First of all we need to agree on the branch naming. Typically it depends on the branching model you use. For GitFlow I’m using the following naming convention:

  • master and develop - for stable code
  • feature/* - for unfinished features

My AppVeyor.yml will look like:

Unfortunately there is no way to have common sections in the config file (well, at least at the moment), so we have no other option but having very similar configurations. However AppVeyor evolves very quickly and we can expect some improvements.

Once we have templates defined we can start with actual build steps.

Install GitVersion from Chocolatey

install:
    - choco install gitversion.portable -y

Define environment variables (different for each branch configuration)

environment:
    resharper_nuget_api_key:
      secure: RjiHK3Oxp74LUrI1/vmc2S36zOSRLxFM1Eq0Qn4hixWiou11jFqUbW2ukMNXrazP

Important note: the api key is encrypted and can be published to the public repository.
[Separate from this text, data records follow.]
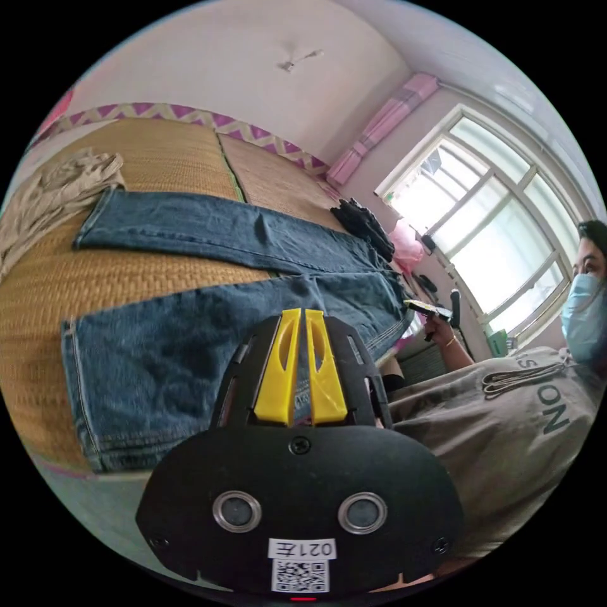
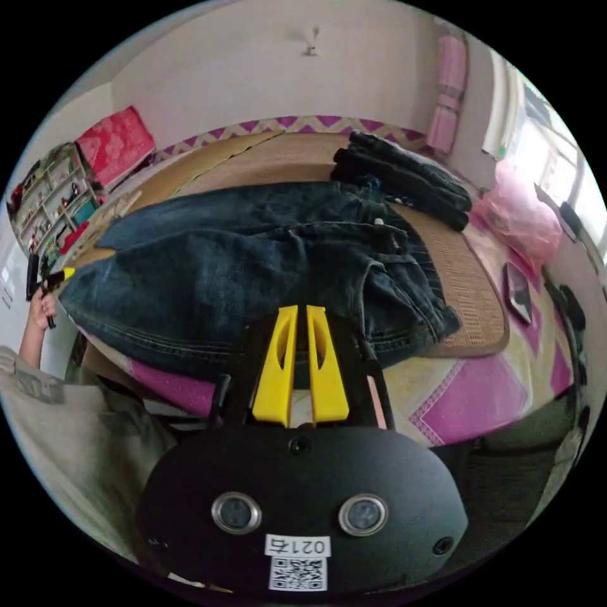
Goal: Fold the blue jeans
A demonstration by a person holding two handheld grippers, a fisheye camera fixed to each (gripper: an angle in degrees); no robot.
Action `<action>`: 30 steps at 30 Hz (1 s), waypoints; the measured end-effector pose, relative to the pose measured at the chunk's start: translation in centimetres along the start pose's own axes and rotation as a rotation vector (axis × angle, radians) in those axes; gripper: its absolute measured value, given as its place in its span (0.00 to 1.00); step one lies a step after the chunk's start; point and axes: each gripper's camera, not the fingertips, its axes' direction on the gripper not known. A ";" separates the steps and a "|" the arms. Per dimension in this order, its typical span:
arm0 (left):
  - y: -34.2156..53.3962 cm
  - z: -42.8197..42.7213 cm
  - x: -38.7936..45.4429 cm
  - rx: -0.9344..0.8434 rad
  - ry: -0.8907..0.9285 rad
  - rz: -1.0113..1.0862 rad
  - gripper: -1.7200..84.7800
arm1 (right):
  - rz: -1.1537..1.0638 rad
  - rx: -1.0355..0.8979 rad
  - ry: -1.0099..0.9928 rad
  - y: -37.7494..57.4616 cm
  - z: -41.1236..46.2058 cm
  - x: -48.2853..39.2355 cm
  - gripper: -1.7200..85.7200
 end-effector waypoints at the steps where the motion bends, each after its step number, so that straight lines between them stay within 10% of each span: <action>1: 2.0 -2.0 -0.7 0.040 -0.017 -0.051 0.05 | 0.050 0.022 0.007 1.0 -0.9 1.3 0.09; 15: 20.6 -14.8 -8.1 0.323 -0.009 -0.452 0.09 | 0.788 0.107 -0.475 20.6 1.2 19.9 0.12; 30: 29.8 -15.2 -13.9 0.422 0.009 -0.663 0.13 | 0.871 0.123 -0.566 27.0 6.9 23.5 0.11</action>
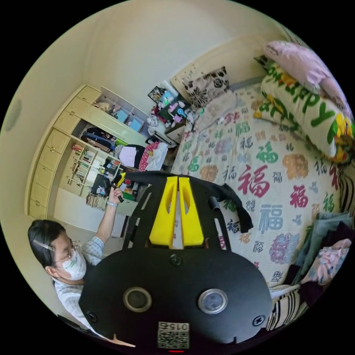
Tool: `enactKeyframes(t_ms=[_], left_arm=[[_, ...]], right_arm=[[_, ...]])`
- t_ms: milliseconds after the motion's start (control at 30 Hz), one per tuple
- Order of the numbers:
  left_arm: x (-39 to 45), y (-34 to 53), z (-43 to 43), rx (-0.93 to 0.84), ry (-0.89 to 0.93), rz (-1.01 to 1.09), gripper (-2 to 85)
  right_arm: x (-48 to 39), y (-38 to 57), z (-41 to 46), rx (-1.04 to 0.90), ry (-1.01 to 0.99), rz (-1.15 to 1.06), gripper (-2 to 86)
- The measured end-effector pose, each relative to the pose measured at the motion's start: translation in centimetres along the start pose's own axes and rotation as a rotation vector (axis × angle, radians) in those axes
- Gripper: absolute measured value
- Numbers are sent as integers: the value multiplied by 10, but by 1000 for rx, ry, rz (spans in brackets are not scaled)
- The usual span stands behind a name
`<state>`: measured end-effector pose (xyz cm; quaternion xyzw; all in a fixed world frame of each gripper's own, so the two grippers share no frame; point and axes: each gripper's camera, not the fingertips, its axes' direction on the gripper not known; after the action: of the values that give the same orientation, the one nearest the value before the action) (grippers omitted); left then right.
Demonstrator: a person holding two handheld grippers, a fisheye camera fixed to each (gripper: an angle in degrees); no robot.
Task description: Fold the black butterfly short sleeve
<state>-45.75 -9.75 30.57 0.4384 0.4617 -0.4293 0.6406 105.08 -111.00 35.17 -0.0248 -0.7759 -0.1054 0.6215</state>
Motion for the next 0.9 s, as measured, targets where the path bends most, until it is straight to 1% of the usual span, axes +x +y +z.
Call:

Restore NuGet packages and set the build version.

before_build:
    - ps: nuget restore
    - ps: gitversion /l console /output buildserver /updateassemblyinfo /b (get-item env:APPVEYOR_REPO_BRANCH).Value

The build itself:

build:
    project: AsyncSuffix.sln

Now it’s time to create NuGet package. AppVeyor has a feature to create packages automatically:

CreatePackage

Doesn’t work for me though. At the moment it ignores the content of .nuspec file, and performs nuget pack command on the csproj file.

That’s why I have to define an after_build step:

after_build:
    - ps: nuget pack AsyncSuffix/AsyncSuffix.nuspec -Version (get-item env:GitVersion_InformationalVersion).Value

I have to specify the version, because the nuget pack command reads package version from assembly annotations. Unfortunately I have this annotation:

As you can guess RegisterConfigurableSeverityAnnotation is declared in one of R# SDK’s assemblies. NuGet fails to load it and falls back to 1.0.0 version.

The final step is different for every branch configuration:

- ps: if(-not $env:APPVEYOR_PULL_REQUEST_NUMBER){ 
        nuget push *.nupkg 
            -ApiKey (get-item env:resharper_nuget_api_key).Value 
            -Source https://resharper-plugins.jetbrains.com 
      }

If APPVEYOR_PULL_REQUEST_NUMBER environment variable is defined that means that we’re currently performing a synthetic build of merge commit from Pull Request. The ApiKey will be transparently decrypted and the package will be published:

Success

P.S. You can definitely do more than publishing packages. You can execute tests, custom build scripts (PowerShell, FAKE) or even deploy your application.